(DATA EXTRACT)
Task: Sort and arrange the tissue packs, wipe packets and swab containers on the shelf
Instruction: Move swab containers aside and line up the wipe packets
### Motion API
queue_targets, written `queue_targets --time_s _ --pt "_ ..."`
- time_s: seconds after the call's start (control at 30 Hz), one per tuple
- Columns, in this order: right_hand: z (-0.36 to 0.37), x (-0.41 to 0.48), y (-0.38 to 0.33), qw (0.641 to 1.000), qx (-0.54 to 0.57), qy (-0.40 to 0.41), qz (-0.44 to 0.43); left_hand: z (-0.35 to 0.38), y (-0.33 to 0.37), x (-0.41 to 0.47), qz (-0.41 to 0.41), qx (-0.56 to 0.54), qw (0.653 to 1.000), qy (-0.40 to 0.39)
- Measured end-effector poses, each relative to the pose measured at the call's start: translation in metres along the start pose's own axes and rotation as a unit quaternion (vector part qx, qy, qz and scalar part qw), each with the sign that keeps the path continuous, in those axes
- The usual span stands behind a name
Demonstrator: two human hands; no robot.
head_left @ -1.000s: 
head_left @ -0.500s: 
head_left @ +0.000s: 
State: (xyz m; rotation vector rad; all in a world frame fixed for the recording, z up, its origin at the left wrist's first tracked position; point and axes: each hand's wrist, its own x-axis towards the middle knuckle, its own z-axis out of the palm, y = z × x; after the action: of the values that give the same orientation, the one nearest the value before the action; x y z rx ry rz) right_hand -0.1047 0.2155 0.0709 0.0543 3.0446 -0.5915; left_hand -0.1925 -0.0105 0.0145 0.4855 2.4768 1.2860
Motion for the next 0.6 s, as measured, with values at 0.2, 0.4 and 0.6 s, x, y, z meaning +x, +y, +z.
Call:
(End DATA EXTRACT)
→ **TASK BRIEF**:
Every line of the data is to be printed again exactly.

→ **PROBLEM SOLUTION**:
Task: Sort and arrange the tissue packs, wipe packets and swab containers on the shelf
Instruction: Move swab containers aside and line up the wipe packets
### Motion API
queue_targets, written `queue_targets --time_s _ --pt "_ ..."`
- time_s: seconds after the call's start (control at 30 Hz), one per tuple
- Columns, in this order: right_hand: z (-0.36 to 0.37), x (-0.41 to 0.48), y (-0.38 to 0.33), qw (0.641 to 1.000), qx (-0.54 to 0.57), qy (-0.40 to 0.41), qz (-0.44 to 0.43); left_hand: z (-0.35 to 0.38), y (-0.33 to 0.37), x (-0.41 to 0.47), qz (-0.41 to 0.41), qx (-0.56 to 0.54), qw (0.653 to 1.000), qy (-0.40 to 0.39)
- Measured end-effector poses, each relative to the pose measured at the call's start: translation in metres along the start pose's own axes and rotation as a unit quaternion (vector part qx, qy, qz and scalar part qw), each with the sign that keeps the path continuous, in those axes
- The usual span stands behind a name
Demonstrator: two human hands; no robot.
head_left @ -1.000s: 
head_left @ -0.500s: 
head_left @ +0.000s: 
State: (xyz m; rotation vector rad; all in a world frame fixed for the recording, z up, its origin at the left wrist's first tracked position; point and axes: each hand's wrist, its own x-axis towards the middle knuckle, its own z-axis out of the palm, y = z × x; after the action: of the values that give the same orientation, the one nearest the value before the action; x y z rx ry rz) right_hand -0.1047 0.2155 0.0709 0.0543 3.0446 -0.5915; left_hand -0.1925 -0.0105 0.0145 0.4855 2.4768 1.2860
Motion for the next 0.6 s, as measured, with values at 0.2, 0.4 and 0.6 s, x, y, z meaning +x, +y, +z.
Call:

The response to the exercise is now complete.